### Instructions for the task
Would you please restate the data exactly as it stands, apart from the pictures?

(Stored dataset items)
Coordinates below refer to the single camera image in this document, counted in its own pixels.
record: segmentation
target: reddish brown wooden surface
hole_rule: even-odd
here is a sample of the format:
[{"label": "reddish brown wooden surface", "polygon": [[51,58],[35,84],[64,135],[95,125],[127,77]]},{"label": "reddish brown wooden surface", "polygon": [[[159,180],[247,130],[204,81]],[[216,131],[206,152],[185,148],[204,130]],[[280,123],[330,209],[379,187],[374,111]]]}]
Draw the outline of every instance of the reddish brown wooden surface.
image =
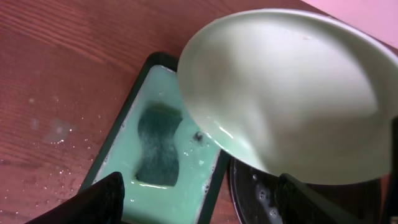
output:
[{"label": "reddish brown wooden surface", "polygon": [[[146,57],[213,19],[299,0],[0,0],[0,222],[74,196]],[[51,144],[54,124],[71,128]],[[239,223],[224,179],[212,223]]]}]

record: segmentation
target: wooden table
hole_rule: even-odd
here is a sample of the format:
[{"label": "wooden table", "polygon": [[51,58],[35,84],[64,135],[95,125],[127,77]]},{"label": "wooden table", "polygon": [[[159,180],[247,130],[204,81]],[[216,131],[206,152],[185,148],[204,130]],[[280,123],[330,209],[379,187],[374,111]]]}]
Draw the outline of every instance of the wooden table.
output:
[{"label": "wooden table", "polygon": [[[212,20],[299,0],[0,0],[0,223],[74,196],[146,57]],[[239,223],[226,178],[212,223]]]}]

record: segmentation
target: pink paper
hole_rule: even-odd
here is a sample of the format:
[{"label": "pink paper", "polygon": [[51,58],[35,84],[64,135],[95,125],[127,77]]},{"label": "pink paper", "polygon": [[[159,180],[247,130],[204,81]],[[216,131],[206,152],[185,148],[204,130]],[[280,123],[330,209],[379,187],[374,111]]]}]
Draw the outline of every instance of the pink paper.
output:
[{"label": "pink paper", "polygon": [[303,0],[398,49],[398,0]]}]

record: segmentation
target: black tray border
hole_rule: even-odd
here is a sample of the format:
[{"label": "black tray border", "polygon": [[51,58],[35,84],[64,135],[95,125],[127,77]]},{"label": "black tray border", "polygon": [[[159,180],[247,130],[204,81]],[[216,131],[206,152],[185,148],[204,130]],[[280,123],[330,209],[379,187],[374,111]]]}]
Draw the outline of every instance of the black tray border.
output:
[{"label": "black tray border", "polygon": [[[90,187],[95,179],[95,176],[97,175],[103,161],[105,160],[106,155],[108,155],[109,150],[111,149],[112,143],[118,134],[118,131],[126,118],[130,107],[132,103],[134,102],[134,99],[136,98],[139,89],[141,88],[142,84],[144,83],[144,80],[149,73],[149,70],[155,66],[155,65],[161,65],[164,66],[172,71],[177,71],[177,65],[178,65],[178,59],[175,58],[174,56],[171,56],[167,53],[164,52],[154,52],[150,54],[145,63],[144,66],[141,68],[141,71],[139,72],[139,75],[137,77],[137,80],[133,84],[131,91],[129,95],[127,96],[127,99],[125,100],[123,107],[121,108],[118,117],[116,118],[114,124],[112,125],[112,128],[108,134],[108,136],[105,139],[104,144],[102,145],[101,149],[99,150],[98,155],[96,156],[93,164],[91,165],[87,176],[85,177],[83,183],[81,184],[81,187],[79,189],[79,192],[82,190],[87,189]],[[224,152],[224,150],[220,151],[220,155],[218,157],[215,171],[213,175],[211,176],[211,182],[210,186],[207,192],[207,195],[205,197],[205,200],[203,202],[203,206],[201,209],[201,212],[198,217],[198,224],[207,224],[211,220],[211,216],[213,214],[213,210],[217,201],[218,197],[218,192],[220,191],[221,183],[223,181],[223,176],[226,172],[229,160],[231,159],[231,156]]]}]

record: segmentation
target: white bowl
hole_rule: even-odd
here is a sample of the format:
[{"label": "white bowl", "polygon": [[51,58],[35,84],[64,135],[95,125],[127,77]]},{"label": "white bowl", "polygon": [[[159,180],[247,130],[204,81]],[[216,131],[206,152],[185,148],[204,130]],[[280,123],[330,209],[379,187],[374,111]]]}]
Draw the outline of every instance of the white bowl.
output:
[{"label": "white bowl", "polygon": [[195,122],[250,166],[313,184],[390,171],[398,59],[342,22],[290,9],[233,14],[192,37],[177,73]]}]

### Solution for this exercise
Coordinates below refer to the single camera image in this document, counted in its own pixels.
record: segmentation
target: reddish brown wooden surface
hole_rule: even-odd
here is a sample of the format:
[{"label": "reddish brown wooden surface", "polygon": [[51,58],[35,84],[64,135],[95,125],[127,77]]},{"label": "reddish brown wooden surface", "polygon": [[[159,180],[247,130],[204,81]],[[216,131],[206,152],[185,148],[204,130]],[[280,123],[330,209],[379,187],[374,111]]]}]
Draw the outline of every instance of the reddish brown wooden surface.
image =
output:
[{"label": "reddish brown wooden surface", "polygon": [[[146,57],[213,19],[299,0],[0,0],[0,222],[74,196]],[[51,144],[54,124],[71,128]],[[239,223],[224,179],[212,223]]]}]

record: segmentation
target: wooden table
hole_rule: even-odd
here is a sample of the format:
[{"label": "wooden table", "polygon": [[51,58],[35,84],[64,135],[95,125],[127,77]]},{"label": "wooden table", "polygon": [[[159,180],[247,130],[204,81]],[[216,131],[206,152],[185,148],[204,130]],[[280,123],[330,209],[379,187],[374,111]]]}]
Draw the outline of every instance of the wooden table.
output:
[{"label": "wooden table", "polygon": [[[212,20],[299,0],[0,0],[0,223],[74,196],[146,57]],[[239,223],[226,178],[212,223]]]}]

record: segmentation
target: pink paper
hole_rule: even-odd
here is a sample of the format:
[{"label": "pink paper", "polygon": [[51,58],[35,84],[64,135],[95,125],[127,77]]},{"label": "pink paper", "polygon": [[[159,180],[247,130],[204,81]],[[216,131],[206,152],[185,148],[204,130]],[[280,123],[330,209],[379,187],[374,111]]]}]
Draw the outline of every instance of the pink paper.
output:
[{"label": "pink paper", "polygon": [[303,0],[398,49],[398,0]]}]

record: segmentation
target: black tray border
hole_rule: even-odd
here is a sample of the format:
[{"label": "black tray border", "polygon": [[51,58],[35,84],[64,135],[95,125],[127,77]]},{"label": "black tray border", "polygon": [[[159,180],[247,130],[204,81]],[[216,131],[206,152],[185,148],[204,130]],[[280,123],[330,209],[379,187],[374,111]]]}]
Draw the outline of every instance of the black tray border.
output:
[{"label": "black tray border", "polygon": [[[90,187],[95,179],[95,176],[97,175],[103,161],[105,160],[106,155],[108,155],[109,150],[111,149],[112,143],[118,134],[118,131],[126,118],[130,107],[132,103],[134,102],[134,99],[136,98],[139,89],[141,88],[142,84],[144,83],[144,80],[149,73],[149,70],[155,66],[155,65],[161,65],[164,66],[172,71],[177,71],[177,65],[178,65],[178,59],[175,58],[174,56],[171,56],[167,53],[164,52],[154,52],[150,54],[145,63],[144,66],[141,68],[141,71],[139,72],[139,75],[137,77],[137,80],[133,84],[131,91],[129,95],[127,96],[127,99],[125,100],[123,107],[121,108],[118,117],[116,118],[114,124],[112,125],[112,128],[108,134],[108,136],[105,139],[104,144],[102,145],[101,149],[99,150],[98,155],[96,156],[93,164],[91,165],[87,176],[85,177],[83,183],[81,184],[81,187],[79,189],[79,192],[82,190],[87,189]],[[224,152],[224,150],[220,151],[220,155],[218,157],[215,171],[213,175],[211,176],[211,182],[210,186],[207,192],[207,195],[205,197],[205,200],[203,202],[203,206],[201,209],[201,212],[198,217],[198,224],[207,224],[211,220],[211,216],[213,214],[213,210],[217,201],[218,197],[218,192],[220,191],[221,183],[223,181],[223,176],[226,172],[229,160],[231,159],[231,156]]]}]

record: segmentation
target: white bowl
hole_rule: even-odd
here is a sample of the format:
[{"label": "white bowl", "polygon": [[51,58],[35,84],[64,135],[95,125],[127,77]]},{"label": "white bowl", "polygon": [[[159,180],[247,130],[204,81]],[[216,131],[206,152],[185,148],[204,130]],[[280,123],[330,209],[379,187],[374,111]]]}]
Draw the outline of every instance of the white bowl.
output:
[{"label": "white bowl", "polygon": [[195,122],[250,166],[313,184],[390,171],[398,59],[342,22],[290,9],[233,14],[192,37],[177,73]]}]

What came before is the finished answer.